La Fondation allemande pour la coopération internationale (GIZ) était un partenaire principal du gouvernement égyptien pour l’exécution du projet de l’utilisation de l’énergie propre et renouvelable dans le secteur du tourisme.

Selon Emad Hassan, conseiller du ministre du Tourisme pour le tourisme écologique, 73 hôtels à Charm Al-Cheikh se sont déjà convertis. « Ce n’est pourtant pas la première fois que l’écotourisme est mis en avant en Egypte. Ce concept a vu le jour à Charm Al-Cheikh en 2008 avec l’initiative Green Charm », dit Hassan. Cette initiative faisait suite à la deuxième conférence internationale sur le changement climatique de Davos et prévoyait la transformation de Charm Al-Cheikh en une ville verte.

La déclaration de Davos avait notamment souligné que « le secteur du tourisme doit réagir rapidement face à son empreinte écologique, s’il veut connaître une croissance durable ». Hassan poursuit : « C’est à partir de cette date que le ministère a commencé l’application de ce type de tourisme en Egypte. Il a créé une unité pour le tourisme vert et durable qui a pour but de gérer le dossier de la transformation, ainsi que de coordonner le travail entre les différents organismes concernés. En outre, les hôtels qui suivent ce plan de reconversion se voient décerner le label égyptien Green Star, mis en place par le ministère du Tourisme ».
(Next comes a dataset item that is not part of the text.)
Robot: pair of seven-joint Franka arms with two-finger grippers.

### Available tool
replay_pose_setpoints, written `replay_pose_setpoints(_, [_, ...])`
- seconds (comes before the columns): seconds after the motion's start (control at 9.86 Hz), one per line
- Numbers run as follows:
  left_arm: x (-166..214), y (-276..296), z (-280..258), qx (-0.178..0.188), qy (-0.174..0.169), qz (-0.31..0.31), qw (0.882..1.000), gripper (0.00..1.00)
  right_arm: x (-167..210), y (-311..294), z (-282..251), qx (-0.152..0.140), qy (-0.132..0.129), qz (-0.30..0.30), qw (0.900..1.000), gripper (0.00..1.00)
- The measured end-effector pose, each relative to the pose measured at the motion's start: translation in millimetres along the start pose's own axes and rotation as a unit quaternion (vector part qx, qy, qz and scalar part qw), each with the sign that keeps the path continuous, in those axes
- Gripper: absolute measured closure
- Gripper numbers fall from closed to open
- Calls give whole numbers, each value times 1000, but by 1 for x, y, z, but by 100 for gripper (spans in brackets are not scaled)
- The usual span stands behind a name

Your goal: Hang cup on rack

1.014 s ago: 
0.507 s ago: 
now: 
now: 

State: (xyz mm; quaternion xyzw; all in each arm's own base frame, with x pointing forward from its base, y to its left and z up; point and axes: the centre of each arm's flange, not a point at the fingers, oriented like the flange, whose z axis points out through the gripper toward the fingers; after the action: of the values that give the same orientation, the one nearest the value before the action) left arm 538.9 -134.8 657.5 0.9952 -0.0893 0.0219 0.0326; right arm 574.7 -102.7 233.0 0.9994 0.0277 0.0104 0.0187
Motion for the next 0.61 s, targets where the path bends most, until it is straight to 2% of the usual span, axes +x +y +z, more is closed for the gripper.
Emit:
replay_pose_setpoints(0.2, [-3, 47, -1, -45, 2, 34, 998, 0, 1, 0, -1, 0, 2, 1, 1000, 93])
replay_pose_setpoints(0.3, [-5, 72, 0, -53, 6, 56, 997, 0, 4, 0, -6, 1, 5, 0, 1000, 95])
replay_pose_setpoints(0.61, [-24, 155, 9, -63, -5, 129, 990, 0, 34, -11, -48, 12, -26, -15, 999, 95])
Pour sa part, Adla Ragab, conseillère économique du ministre du Tourisme, assure que dans quelques années, le prix et la qualité des services ne seront plus les seuls critères pour le choix des destinations. « Les normes écologiques deviennent des critères de plus en plus importants. Les voyageurs sont désormais sensibles à la dimension écologique du tourisme dans les pays qu’ils visitent et prennent davantage ce facteur en compte avant de réserver leur voyage », explique Ragab.
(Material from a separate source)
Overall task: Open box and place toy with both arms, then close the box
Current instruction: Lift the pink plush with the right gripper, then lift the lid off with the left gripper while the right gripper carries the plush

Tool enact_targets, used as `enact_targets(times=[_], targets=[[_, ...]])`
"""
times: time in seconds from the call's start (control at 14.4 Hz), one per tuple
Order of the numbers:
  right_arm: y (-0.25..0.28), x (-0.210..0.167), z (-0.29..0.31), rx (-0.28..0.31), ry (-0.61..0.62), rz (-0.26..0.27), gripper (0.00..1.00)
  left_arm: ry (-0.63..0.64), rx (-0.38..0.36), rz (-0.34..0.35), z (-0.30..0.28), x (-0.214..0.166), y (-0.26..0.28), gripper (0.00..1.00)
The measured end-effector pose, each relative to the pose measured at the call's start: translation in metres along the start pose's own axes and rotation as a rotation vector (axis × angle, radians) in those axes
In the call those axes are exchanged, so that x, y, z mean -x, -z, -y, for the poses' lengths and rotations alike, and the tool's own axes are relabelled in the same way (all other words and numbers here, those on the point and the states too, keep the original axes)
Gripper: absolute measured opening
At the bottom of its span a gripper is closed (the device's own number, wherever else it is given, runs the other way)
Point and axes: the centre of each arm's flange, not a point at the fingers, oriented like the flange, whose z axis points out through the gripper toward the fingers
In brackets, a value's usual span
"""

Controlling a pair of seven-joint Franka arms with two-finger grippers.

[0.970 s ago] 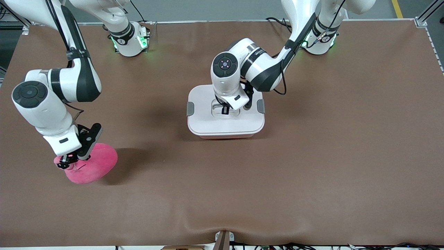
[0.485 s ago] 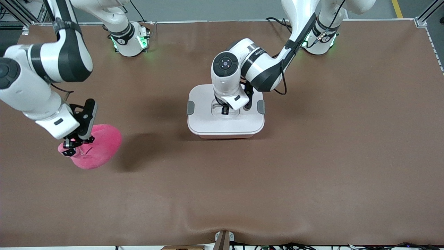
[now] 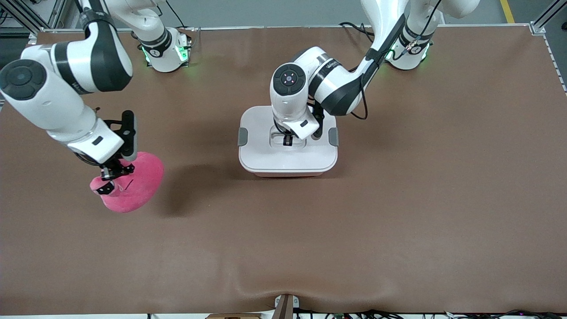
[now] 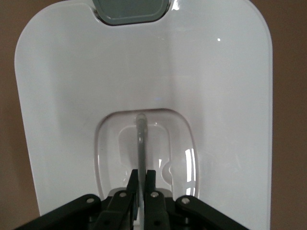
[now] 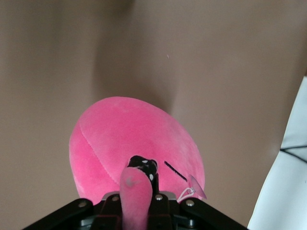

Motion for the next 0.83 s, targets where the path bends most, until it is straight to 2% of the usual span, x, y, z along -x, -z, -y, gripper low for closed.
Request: enact_targets(times=[0.28, 0.49, 0.55, 0.83], targets=[[0.019, -0.046, 0.016, 0.011, 0.173, 0.075, 0.15, -0.006, 0.021, 0.009, 0.002, 0.001, 0.015, 0.07], [0.031, -0.081, 0.029, -0.006, 0.270, 0.097, 0.15, -0.017, 0.049, -0.009, 0.000, -0.002, 0.022, 0.07], [0.033, -0.090, 0.034, -0.009, 0.301, 0.119, 0.15, -0.014, 0.055, -0.009, -0.001, -0.005, 0.025, 0.07], [0.039, -0.118, 0.050, -0.003, 0.397, 0.192, 0.15, 0.006, 0.065, -0.009, -0.019, -0.033, 0.044, 0.07]])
Selon l’Organisation Mondiale du Tourisme (OMT), le tourisme vert représentera bientôt 50 % de la demande mondiale. Ragab ajoute que l’Egypte ne manque pas de ressources renouvelables, ce qui fait de sa conversion en tourisme vert un projet tout à fait réalisable. « Même si les technologies de conversion sont coûteuses, à long terme, elles augmentent le rendement économique des entreprises touristiques, surtout que les énergies alternatives sont presque gratuites », indique la responsable.
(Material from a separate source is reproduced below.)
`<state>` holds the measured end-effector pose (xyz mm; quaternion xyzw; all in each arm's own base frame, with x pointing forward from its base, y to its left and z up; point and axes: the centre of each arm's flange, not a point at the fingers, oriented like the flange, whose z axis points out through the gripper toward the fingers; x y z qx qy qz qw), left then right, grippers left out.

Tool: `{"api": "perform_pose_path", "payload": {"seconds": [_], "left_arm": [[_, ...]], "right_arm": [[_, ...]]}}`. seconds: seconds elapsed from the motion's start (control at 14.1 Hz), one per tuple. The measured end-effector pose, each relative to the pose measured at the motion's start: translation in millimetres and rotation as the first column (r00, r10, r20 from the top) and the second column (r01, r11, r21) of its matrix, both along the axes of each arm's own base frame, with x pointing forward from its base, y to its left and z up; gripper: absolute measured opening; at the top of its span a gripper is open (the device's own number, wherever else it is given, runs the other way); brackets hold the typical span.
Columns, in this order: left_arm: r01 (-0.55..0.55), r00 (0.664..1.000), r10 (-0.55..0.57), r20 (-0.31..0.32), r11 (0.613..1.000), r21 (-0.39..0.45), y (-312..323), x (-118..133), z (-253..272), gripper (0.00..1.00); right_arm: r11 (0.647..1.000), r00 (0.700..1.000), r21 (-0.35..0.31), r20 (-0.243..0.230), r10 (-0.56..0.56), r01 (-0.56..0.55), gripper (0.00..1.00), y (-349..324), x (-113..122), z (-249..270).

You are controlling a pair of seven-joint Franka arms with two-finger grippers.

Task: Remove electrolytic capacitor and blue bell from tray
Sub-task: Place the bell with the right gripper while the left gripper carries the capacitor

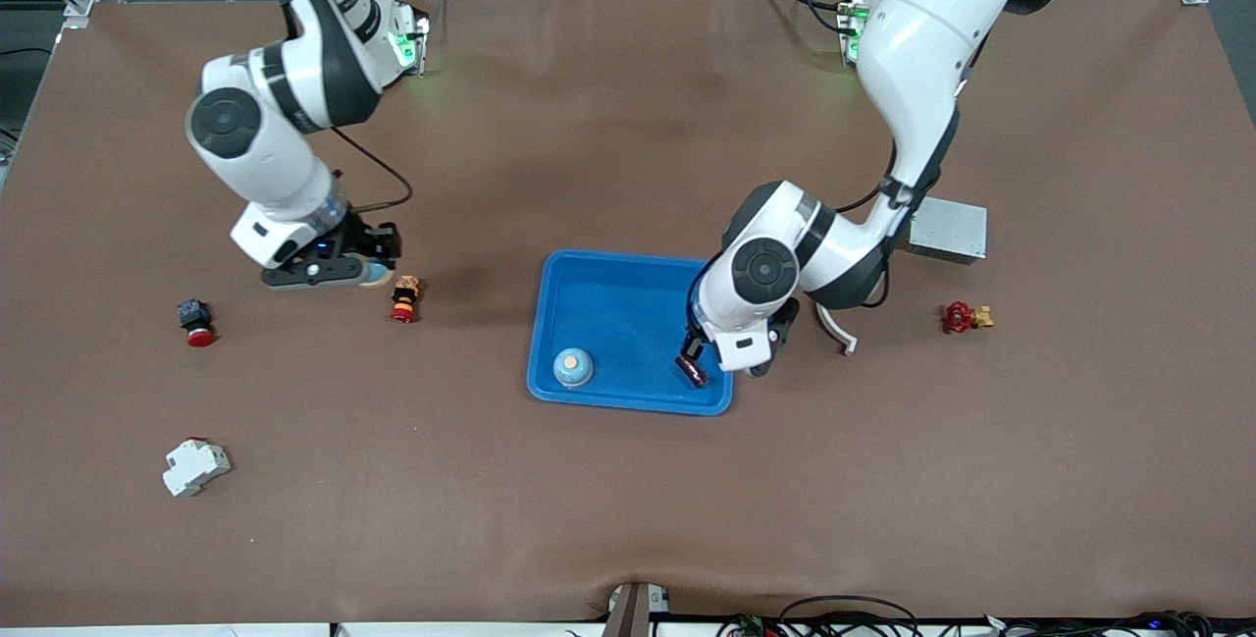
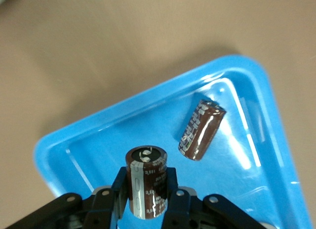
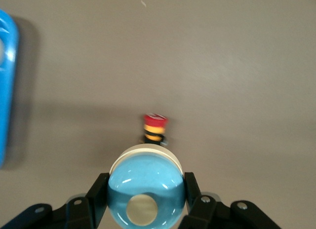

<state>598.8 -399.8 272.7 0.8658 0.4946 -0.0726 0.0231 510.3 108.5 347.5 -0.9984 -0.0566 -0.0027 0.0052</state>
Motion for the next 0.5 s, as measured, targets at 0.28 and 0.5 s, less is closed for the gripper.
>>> {"api": "perform_pose_path", "payload": {"seconds": [0.28,0.5], "left_arm": [[0.185,0.981,-0.182,-0.064,0.982,0.044,32.5,-5.5,64.6,0.34],[0.356,0.928,-0.351,-0.121,0.934,0.025,74.4,-7.4,96.3,0.34]], "right_arm": [[0.996,0.998,0.072,-0.014,0.056,-0.055,0.66,-76.5,-9.9,-30.9],[0.994,0.995,0.057,0.041,0.093,-0.095,0.66,-106.1,-19.6,-51.7]]}}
En Egypte, particulièrement, cette conversion en énergies renouvelables vise également à compenser la réduction des subventions à l’énergie dans le contexte de la hausse des prix de l’électricité qui a beaucoup affecté les établissements hôteliers.

« Nous sommes conscients de la crise financière dont souffrent presque tous les établissements touristiques et non seulement les hôtels, ainsi nous avons élaboré plusieurs études pour rendre raisonnable le coût de la conversion en tourisme vert », précise le conseiller du ministre. « On espère achever notre objectif d’ici 2020. On commencera par la région de la mer Rouge pour s’étendre ensuite aux autres destinations touristiques en Egypte », espère Hassan.